相続:電子マネーも相続財産です。
NTTドコモの電子決済サービス「ドコモ口座」を悪用した銀行預金の不正引き出し問題が発生し、ニュースになっています。
銀行口座の口座番号と暗証番号がわかればドコモ口座を介して銀行預金の引き出しが出来てしまったようです。
銀行口座からの1か月のチャージ上限が30万円とされているので、この手の詐欺での1件当たりの被害額としては少なめのような気がします。とは言っても30万円盗られるのは大変痛いですが。まあ、預金者に責任がなければ補償されるんでしょう。
私自身ドコモユーザーではないのでドコモ口座の存在は知りませんでした。電子マネーっていろんなのがどんどん増えてるんですね~。
さて、今回のブログテーマは相続です。電子マネーも相続財産ですよという内容です。
現金や銀行預金は相続財産です。現金や預金口座から電子マネー口座に預けられることで発生する電子マネーも当然相続財産になります。

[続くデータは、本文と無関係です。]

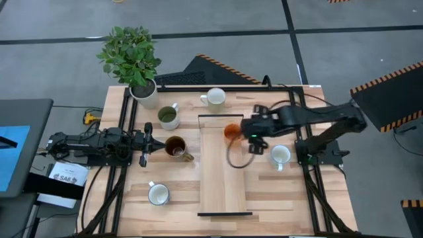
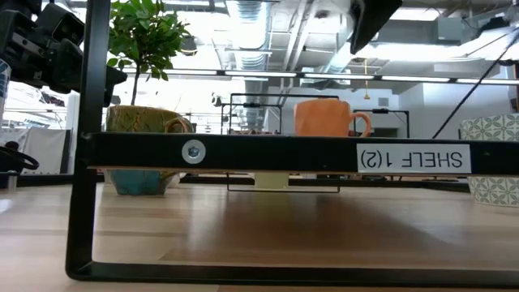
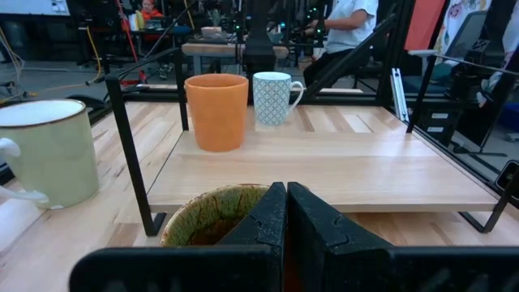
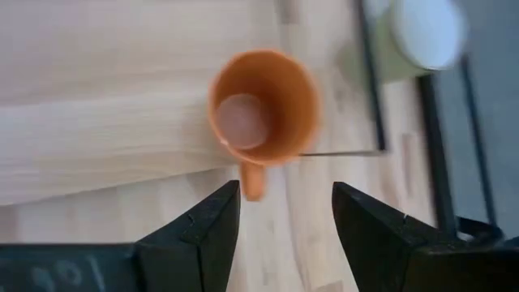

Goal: Place coffee mugs
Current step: Put the dark green patterned mug on the shelf

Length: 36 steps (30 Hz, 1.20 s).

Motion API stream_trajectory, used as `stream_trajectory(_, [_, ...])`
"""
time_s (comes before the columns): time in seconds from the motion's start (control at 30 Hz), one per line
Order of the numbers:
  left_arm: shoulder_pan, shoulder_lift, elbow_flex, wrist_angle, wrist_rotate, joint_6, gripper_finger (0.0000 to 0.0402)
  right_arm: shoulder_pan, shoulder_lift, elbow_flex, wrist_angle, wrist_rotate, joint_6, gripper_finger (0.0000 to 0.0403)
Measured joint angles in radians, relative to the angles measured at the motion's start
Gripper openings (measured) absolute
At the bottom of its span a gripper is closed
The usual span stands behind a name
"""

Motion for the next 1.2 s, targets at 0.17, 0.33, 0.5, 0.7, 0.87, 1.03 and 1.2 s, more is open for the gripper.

相続税の申告をするときには相続財産の明細に記載するわけです。
被相続人が電子マネーを保有していることがわかっていれば記載できるんでしょうけど、電子マネーを保有しているかどうかってわかるんでしょうか?
ドコモ口座へのチャージ方法は銀行口座からチャージする方法と、コンビニでチャージする方法です。他の電子マネーではクレジットカードからのチャージというのもありますね。
銀行口座からのチャージであれば口座の動きに表示されるので電子マネーがあることは把握できます。クレジットカードからのチャージも利用明細に出るので把握できます。これに対してコンビニでチャージする方法の場合は銀行口座から出金した現金なり、財布に入っている現金なりをチャージすることになるので電子マネーにチャージされた形跡は見えません。
電子マネーはICカードタイプのものと、スマートホンのアプリタイプのものがあります。ICカードタイプのものは財布に入れるのが普通でしょうから把握しやすいです。ではスマートホンのアプリタイプのものはどうでしょう?
スマホって普通はロックかけてますよね。電子マネーのアプリが入ってたら尚更です。通常は本人しかロックを外せないようになってるでしょう。数字か線か指紋か顔か。相続が発生した後、スマホのロックが数字・線なら解除ができる可能性はあるでしょう。指紋・顔なら無理ですよね。
ロックが解除できない場合はどうやら端末を初期化するしかないようです。初期化しちゃうと買った時の状態に戻るわけで電子マネーのアプリが入っていたかどうかわからないわけです。相続財産から漏れてしまうことになるのでしょう。
漏れた状態で相続税の申告を行ったとしたらどうなるでしょう。税務署は金融機関には口座の有無を照会しますが、電子マネーを取り扱う決済業者への照会は行うのでしょうか?照会しなかったらそのまま存在がわからないまま、照会したら相続財産漏れが発覚して追徴課税を受けるけど財産が見つかってラッキーってことになるかもしれません。
相続税の正しい申告をお手伝いする立場としては、どこにどんな財産があるかはちゃんとわかるようにしておいて欲しいなってことを言いたいですね。正式な遺言でなくても結構。エンディングノートでも良し、簡単なメモでも良し。手がかりがあれば調べることが出来ます。あっ、でもスマホのアプリにメモするのはやめときましょうね~。